▶ [EXERCISE DETAILS]: In the material below, find each line with the string "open" and copy it.

▶ [DATA BLOCK]:
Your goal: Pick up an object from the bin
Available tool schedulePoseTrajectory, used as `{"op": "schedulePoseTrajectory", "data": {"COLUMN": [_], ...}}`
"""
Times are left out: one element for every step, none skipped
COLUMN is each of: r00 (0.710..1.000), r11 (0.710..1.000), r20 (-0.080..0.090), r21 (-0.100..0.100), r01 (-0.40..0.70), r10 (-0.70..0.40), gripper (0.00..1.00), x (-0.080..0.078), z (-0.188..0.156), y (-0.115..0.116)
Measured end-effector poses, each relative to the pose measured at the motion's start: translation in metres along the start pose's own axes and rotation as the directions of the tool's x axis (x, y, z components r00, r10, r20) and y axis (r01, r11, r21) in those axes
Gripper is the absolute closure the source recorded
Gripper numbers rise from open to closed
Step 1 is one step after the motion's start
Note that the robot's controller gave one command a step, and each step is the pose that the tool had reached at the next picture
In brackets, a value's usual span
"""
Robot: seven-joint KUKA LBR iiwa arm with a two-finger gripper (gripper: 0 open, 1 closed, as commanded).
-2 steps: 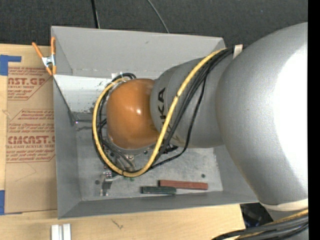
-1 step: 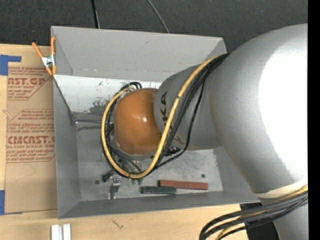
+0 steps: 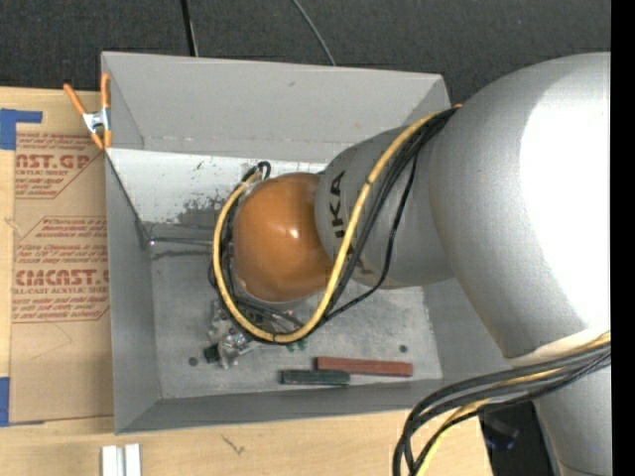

▶ [TASK ANSWER]:
Gripper numbers rise from open to closed
Robot: seven-joint KUKA LBR iiwa arm with a two-finger gripper (gripper: 0 open, 1 closed, as commanded).

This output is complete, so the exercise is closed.